* **TO DO**
Output each of the entries exactly, skipping every picture they contain.

* **DATA RECORDS**
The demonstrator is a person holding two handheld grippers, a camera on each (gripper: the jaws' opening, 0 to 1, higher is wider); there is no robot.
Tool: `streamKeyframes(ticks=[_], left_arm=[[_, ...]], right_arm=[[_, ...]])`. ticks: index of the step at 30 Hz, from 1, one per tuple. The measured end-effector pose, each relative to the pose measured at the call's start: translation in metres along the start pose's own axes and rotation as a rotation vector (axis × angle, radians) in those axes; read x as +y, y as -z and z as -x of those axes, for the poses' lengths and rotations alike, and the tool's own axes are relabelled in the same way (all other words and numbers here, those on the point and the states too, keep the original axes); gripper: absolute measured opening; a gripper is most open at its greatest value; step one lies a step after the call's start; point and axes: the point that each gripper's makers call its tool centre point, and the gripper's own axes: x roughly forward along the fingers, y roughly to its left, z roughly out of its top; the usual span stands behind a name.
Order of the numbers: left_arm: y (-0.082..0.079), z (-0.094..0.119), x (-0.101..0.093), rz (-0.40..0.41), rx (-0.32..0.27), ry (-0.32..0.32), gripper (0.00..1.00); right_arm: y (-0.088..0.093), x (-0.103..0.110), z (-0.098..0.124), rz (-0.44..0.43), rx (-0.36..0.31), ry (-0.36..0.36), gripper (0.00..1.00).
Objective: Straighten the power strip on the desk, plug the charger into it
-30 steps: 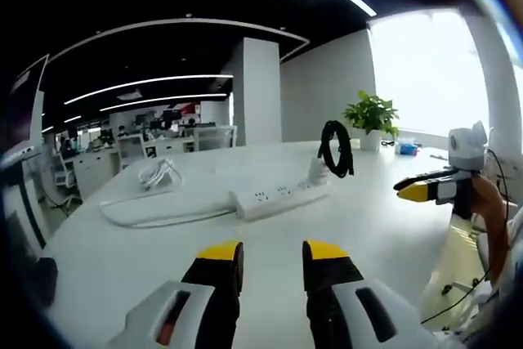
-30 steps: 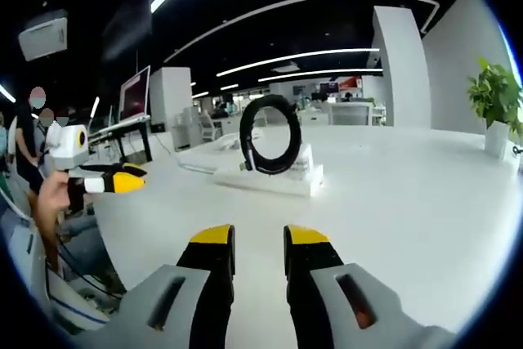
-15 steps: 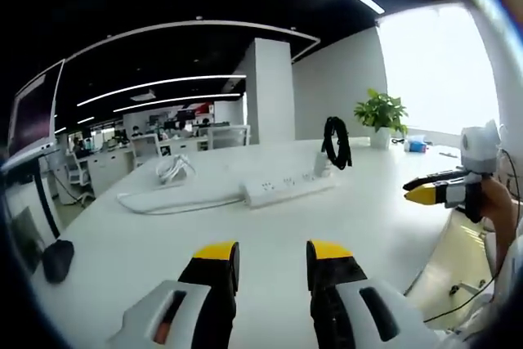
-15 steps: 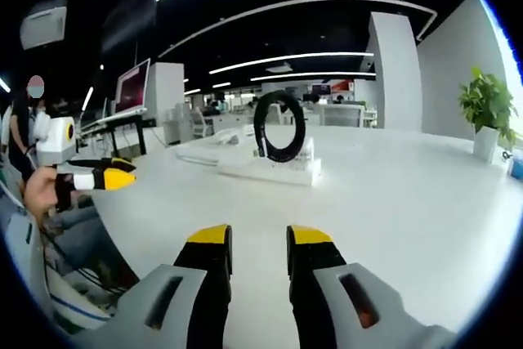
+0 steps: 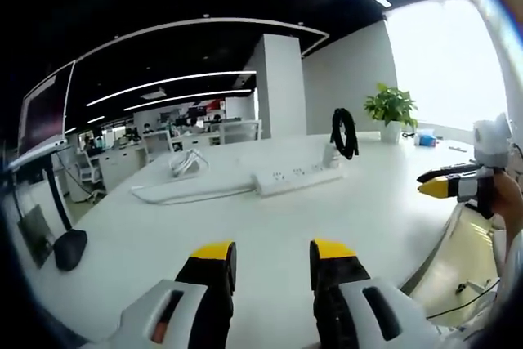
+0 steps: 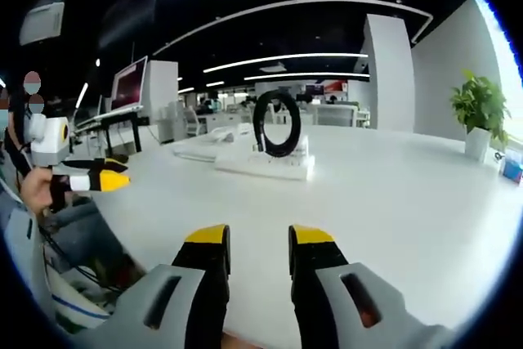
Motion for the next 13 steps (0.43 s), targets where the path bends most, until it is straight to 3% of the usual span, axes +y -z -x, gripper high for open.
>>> streamKeyframes(ticks=[13], left_arm=[[0.012,0.002,0.003,0.029,0.021,-0.027,0.40]], right_arm=[[0.012,-0.007,0.004,-0.048,0.001,0.054,0.32]])
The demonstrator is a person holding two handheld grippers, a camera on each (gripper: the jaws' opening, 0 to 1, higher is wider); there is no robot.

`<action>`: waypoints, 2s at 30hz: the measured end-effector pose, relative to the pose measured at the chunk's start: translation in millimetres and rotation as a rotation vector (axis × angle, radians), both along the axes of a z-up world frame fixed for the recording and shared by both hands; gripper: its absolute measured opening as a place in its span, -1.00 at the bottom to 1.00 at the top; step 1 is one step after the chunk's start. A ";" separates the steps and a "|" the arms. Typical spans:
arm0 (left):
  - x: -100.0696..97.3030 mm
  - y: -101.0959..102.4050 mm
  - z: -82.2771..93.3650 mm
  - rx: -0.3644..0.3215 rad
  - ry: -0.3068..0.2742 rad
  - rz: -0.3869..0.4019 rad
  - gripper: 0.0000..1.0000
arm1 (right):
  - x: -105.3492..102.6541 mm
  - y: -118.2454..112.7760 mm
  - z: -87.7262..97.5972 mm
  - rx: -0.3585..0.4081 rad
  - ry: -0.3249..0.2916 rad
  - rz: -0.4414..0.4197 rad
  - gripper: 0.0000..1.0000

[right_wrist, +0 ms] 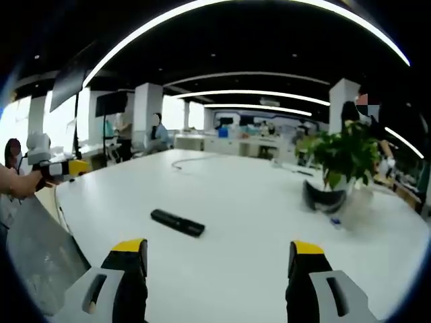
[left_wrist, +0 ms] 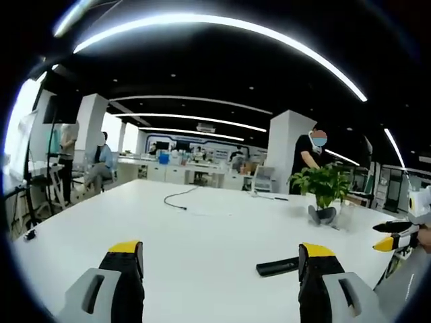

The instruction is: Press the specified remote control buttons in sequence, fully releasing each button before pressing the next.

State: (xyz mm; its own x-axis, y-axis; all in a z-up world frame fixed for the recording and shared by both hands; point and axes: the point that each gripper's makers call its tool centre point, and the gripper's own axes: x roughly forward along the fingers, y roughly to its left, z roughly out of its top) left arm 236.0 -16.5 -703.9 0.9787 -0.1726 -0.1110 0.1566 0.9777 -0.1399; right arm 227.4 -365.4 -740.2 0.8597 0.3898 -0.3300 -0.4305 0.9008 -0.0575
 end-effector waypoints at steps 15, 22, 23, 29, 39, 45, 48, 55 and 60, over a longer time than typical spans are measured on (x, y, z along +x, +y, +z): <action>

* **ANSWER TO THE EXERCISE**
The demonstrator is a person holding two handheld grippers, a camera on each (gripper: the jaws' opening, 0 to 1, higher is wider); there is no robot.
Tool: `streamKeyframes(ticks=[_], left_arm=[[_, ...]], right_arm=[[_, ...]])`. ticks: index of the step at 30 Hz, from 1, one per tuple. The measured end-effector pose, each relative to the pose measured at the call's start: translation in metres along the start pose's own axes and rotation as a rotation vector (axis × angle, radians) in those axes; read x as +y, y as -z and z as -x of those axes, for the poses' lengths and rotations alike, and the tool's own axes are relabelled in the same way (all other words and numbers here, those on the point and the states too, keep the original axes); gripper: absolute measured opening; a gripper is most open at its greatest value; step one lies a step after the call's start; point and axes: the point that each gripper's makers call its tool centre point, and the gripper's own axes: x roughly forward along the fingers, y roughly to its left, z roughly out of its top; the usual span stands behind a name.
Order of the numbers: left_arm: y (-0.082..0.079), z (-0.094..0.119), x (-0.101..0.093), rz (-0.40..0.41), rx (-0.32..0.27), ry (-0.32..0.32), gripper (0.00..1.00); right_arm: y (-0.088..0.093), x (-0.103..0.110), z (-0.098..0.124), rz (-0.44..0.43), rx (-0.36..0.31), ry (-0.36..0.36), gripper (0.00..1.00).
Objective: Straighten the power strip on the desk, plug the charger into it
-30 steps: 
-30 steps: 
-15 steps: 
-15 steps: 
+0 steps: 
+0 steps: 
Motion for the next 13 steps (0.43 s), targets where the path bends most, until it is straight to 3% of the usual span, axes +y -z -x, gripper high for open.
>>> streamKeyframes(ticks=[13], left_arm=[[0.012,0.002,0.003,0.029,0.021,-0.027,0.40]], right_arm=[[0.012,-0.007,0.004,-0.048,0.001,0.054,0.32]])
The demonstrator is a person holding two handheld grippers, a camera on each (gripper: the jaws' opening, 0 to 1, higher is wider); there is no robot.

`<action>`: waypoints, 2s at 30hz: the measured end-effector pose, relative to the pose measured at the chunk's start: translation in millimetres and rotation as a rotation vector (axis × angle, radians), both along the axes of a z-up world frame fixed for the recording and shared by both hands; gripper: its absolute measured opening as a place in its span, -1.00 at the bottom to 1.00 at the top; step 1 is one step after the chunk's start. A ";" separates the steps and a "|" the arms. Typical spans:
arm0 (left):
  - x: -100.0696..97.3030 mm
  - y: -101.0959..102.4050 mm
  - z: -82.2771..93.3650 mm
  - rx: -0.3644..0.3215 rad
  - ry: -0.3068..0.2742 rad
  - rz: -0.3869..0.4019 rad
  - gripper: 0.0000..1.0000
arm1 (right):
  - x: -105.3492..102.6541 mm
  - y: -118.2454..112.7760 mm
  - z: -87.7262..97.5972 mm
  - rx: -0.3585..0.4081 rad
  - ry: -0.3249..0.2916 rad
  - rz: -0.4414..0.4197 rad
  - gripper: 0.0000..1.0000

[right_wrist, +0 ms] 
[left_wrist, +0 ms] 

The instruction is: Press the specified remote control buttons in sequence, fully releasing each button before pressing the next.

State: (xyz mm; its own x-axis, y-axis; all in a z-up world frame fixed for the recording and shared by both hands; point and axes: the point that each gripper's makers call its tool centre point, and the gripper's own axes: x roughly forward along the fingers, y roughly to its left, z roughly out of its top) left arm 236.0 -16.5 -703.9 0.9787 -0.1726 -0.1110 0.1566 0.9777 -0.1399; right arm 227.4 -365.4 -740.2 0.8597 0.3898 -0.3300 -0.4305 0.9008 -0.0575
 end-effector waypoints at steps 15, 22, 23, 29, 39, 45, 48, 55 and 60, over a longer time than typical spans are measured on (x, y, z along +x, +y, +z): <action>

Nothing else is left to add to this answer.